Extracted data below:

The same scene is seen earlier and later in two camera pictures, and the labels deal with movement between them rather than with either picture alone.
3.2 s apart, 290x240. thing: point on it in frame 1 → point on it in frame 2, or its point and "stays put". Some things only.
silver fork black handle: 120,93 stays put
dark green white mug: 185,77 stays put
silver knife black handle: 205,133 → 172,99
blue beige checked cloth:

End of Extracted data.

Work to be completed | Each line of the data above should appear again in your answer, exactly as given.

Response to the exercise |
The same scene is seen earlier and later in two camera pictures, and the labels deal with movement between them rather than with either picture alone.
3.2 s apart, 290x240. thing: point on it in frame 1 → point on it in frame 2, or its point and "stays put". Some things only.
silver fork black handle: 120,93 stays put
dark green white mug: 185,77 stays put
silver knife black handle: 205,133 → 172,99
blue beige checked cloth:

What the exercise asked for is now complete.